“Pete’s Dragon” is a movie I hadn’t seen since childhood. I remember being terrified of Shelly Winters, covered in all that mud, and bored by the Helen Reddy boyfriend-lost-at-sea subplot. But when my friend Chris Dufault stated recently that “Pete’s Dragon” is one of his favorite movies, I felt a sudden need to see it again. And so we made a “Pete’s Dragon night”: Chris would bring the DVD and his boyfriend Jonathan and I’d cook something appropriate that’d complement the viewing experience. What would that be? Why leg of dra…I mean lamb, of course!
The movie, I’m glad to say, held up after all these years; and songs like this one, which lived in some box in my brain, covered in dust, reemerged as good as new:
Chris’s favorite song from the movie is “Bill of Sale” which I’ll link to here. Isn’t Shelly Winters scary?
Now, then, the lamb.
I’ve always been intimidated by big cuts of meat: prime rib, pork roast, leg of lamb. What’s funny is that roasting big cuts of meat doesn’t require that much work at all; it really comes down to seasoning and equipment.
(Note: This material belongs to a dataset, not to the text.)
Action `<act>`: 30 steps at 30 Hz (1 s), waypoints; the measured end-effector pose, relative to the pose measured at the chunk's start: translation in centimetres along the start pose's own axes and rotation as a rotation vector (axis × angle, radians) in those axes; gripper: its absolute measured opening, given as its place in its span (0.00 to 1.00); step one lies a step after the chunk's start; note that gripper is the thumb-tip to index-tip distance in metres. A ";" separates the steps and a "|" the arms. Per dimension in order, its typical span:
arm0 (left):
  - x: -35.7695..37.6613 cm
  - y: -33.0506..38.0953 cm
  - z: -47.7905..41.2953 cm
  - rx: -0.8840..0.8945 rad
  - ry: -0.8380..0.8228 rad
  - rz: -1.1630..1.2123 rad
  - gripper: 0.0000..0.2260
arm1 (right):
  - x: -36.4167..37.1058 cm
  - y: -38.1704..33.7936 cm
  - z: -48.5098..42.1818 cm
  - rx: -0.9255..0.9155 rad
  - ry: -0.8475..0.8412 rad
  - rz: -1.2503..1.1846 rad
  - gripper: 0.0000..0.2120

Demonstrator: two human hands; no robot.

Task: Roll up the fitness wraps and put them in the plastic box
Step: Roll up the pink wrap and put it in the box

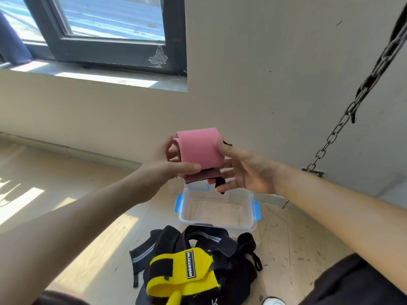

Take this leg of lamb, for example. I followed a recipe in “Ad Hoc at Home” and it’s very similar to the recipe in “Mastering the Art of French Cooking” (which I cooked for the final chapter in my book.)
You buy a leg of lamb (6 1/2 pounds, preferably, but my butcher only had an 8 pounder, which I bought). Ask the butcher to french the leg (that means shave down the bone so it’s like a clean handle) and to remove the fell, “the membrane covering the fat, because it has a very gamy flavor” (that’s Thomas Keller talking.)
Here it is, fresh from the butcher, resting on a roasting rack:
You take five cloves of garlic and cut them in half:
Make 10 1/2- to 1-inch incisions into the thickest parts of the leg and insert a piece of garlic in each. Make another incision in the meat just above the frenched bone and insert 1 sprig of rosemary in the incision. Lay another 2 sprigs in the groove of the sirloin.
Now rub the leg all over with 1/2 cup of canola oil and sprinkle very generously with kosher salt and freshly ground black pepper. Scatter rosemary leaves over the roast and place it in the roasting rack in the roasting pan:
Now let it sit. It says to let it sit at room temperature for 1 hour or until it has reached room temperature; I let it sit like that for a few hours and I think that really helped it (both flavor-wise and temperature wise.)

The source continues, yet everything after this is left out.